Rampant inflation, food and energy shortages, foreign debt dilemmas, street protests. That is not an unfamiliar scenario in Pakistan, but a similarly hydra-headed crisis in Sri Lanka appears to have reached a breaking point.

After months of indications that the island-state was facing its biggest economic challenge since independence in 1948, riots over recent days led to the resignation on April 3 of the entire cabinet, leaving in place just the president and the prime minister, Gotabaya Rajapaksa and Mahinda Rajapaksa.

Political family firms are hardly a novelty in South Asia. It is a familiar phenomenon in Pakistan, where the viability of the incumbent regime’s main opponents, the Pakistan Peoples Party and Pakistan Muslim League (N), is closely linked with the Bhutto-Zardari and Sharif clans, respectively. Even in India, the once formidable Congress party, now depleted as an electoral force, cannot come to terms with the idea of delinking itself from the Nehru-Gandhi dynasty.

The equivalent trend in Sri Lanka was represented by the Bandaranaikes as stakeholders-in-chief in the Sri Lanka Freedom Party, but they were trumped early this century by the Rajapaksas.

Internal turmoil

The presidency of Mahinda Rajapaksa extended for 10 years from 2005, which covered the period when the war against the separatist Liberation Tigers of Tamil Eelam came to a brutal conclusion, ending the long-running insurgency – with its own record of atrocities – but not the state’s human rights abuses, directed mainly, but not exclusively, at Tamils and their sympathisers.

The defence minister then was none other than the current president, Gotabaya Raja­paksa. A third brother, Basil, served as the minister for economic development in that phase and was elevated to finance minister when the Rajapaksas returned to power in 2019.

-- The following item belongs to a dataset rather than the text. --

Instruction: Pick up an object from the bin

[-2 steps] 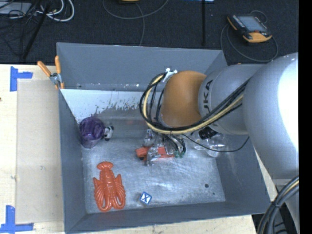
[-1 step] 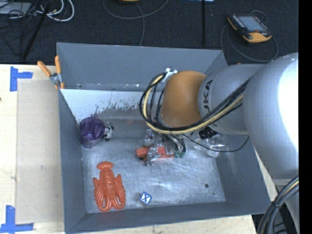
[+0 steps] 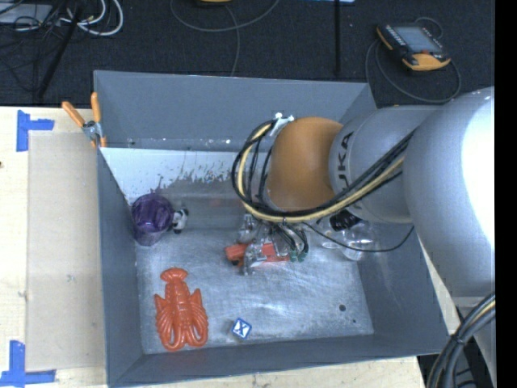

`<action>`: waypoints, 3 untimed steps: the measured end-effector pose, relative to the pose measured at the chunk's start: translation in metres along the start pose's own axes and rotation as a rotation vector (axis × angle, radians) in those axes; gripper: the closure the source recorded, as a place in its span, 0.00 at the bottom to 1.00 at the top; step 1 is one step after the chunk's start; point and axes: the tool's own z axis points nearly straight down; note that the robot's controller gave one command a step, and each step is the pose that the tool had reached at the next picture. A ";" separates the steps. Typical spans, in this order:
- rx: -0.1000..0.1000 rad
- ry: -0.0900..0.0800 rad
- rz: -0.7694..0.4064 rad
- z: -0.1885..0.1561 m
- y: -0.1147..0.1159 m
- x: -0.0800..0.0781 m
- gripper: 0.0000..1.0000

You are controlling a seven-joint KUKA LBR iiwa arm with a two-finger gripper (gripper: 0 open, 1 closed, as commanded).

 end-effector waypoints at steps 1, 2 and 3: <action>0.001 0.009 -0.001 -0.008 0.000 0.002 1.00; 0.001 0.011 -0.001 -0.027 0.000 0.003 1.00; 0.001 0.006 -0.001 -0.040 0.000 0.001 1.00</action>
Offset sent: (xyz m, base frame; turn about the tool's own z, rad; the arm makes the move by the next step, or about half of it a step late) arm 0.0000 0.0000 0.0301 0.0000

The clan’s resurrection, notwithstanding multiple accusations of abuse of power, was facilitated by that year’s horrific Easter Sunday bombing by Islamist militants ostensibly allied with Islamic State terrorists, which inevitably elevated national security to a key electoral issue.

That profound tragedy also normalised the persecution of Sri Lanka’s Muslim minority, the irony being that the elements of the Sinhala Buddhist majority who tend to decry the Muslim presence are often equally antipathetic towards Christians.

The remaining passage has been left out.